(What needs to be done) Your answer should be the number of lines in the listing that hold the string "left", with no other words.

(Given material)
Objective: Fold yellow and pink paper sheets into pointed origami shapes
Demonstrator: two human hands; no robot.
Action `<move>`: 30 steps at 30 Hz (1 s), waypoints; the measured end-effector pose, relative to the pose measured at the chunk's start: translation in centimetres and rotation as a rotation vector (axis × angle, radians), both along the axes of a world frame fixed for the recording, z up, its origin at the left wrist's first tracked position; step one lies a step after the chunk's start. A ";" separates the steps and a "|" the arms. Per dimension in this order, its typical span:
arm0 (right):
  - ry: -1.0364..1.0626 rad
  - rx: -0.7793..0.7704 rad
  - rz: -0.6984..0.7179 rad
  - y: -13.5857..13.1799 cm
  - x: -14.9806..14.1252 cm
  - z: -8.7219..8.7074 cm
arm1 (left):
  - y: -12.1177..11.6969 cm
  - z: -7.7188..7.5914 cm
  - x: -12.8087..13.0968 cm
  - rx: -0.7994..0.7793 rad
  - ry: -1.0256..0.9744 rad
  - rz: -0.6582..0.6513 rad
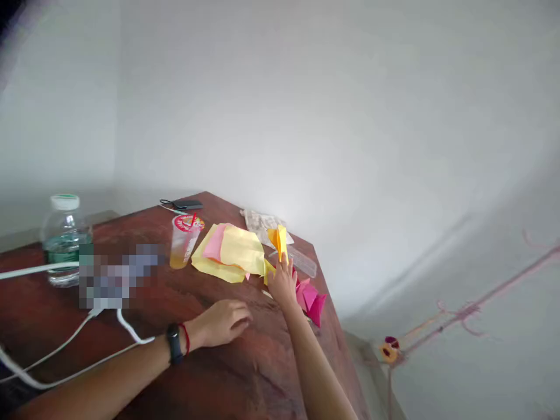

(Answer for this exercise) 2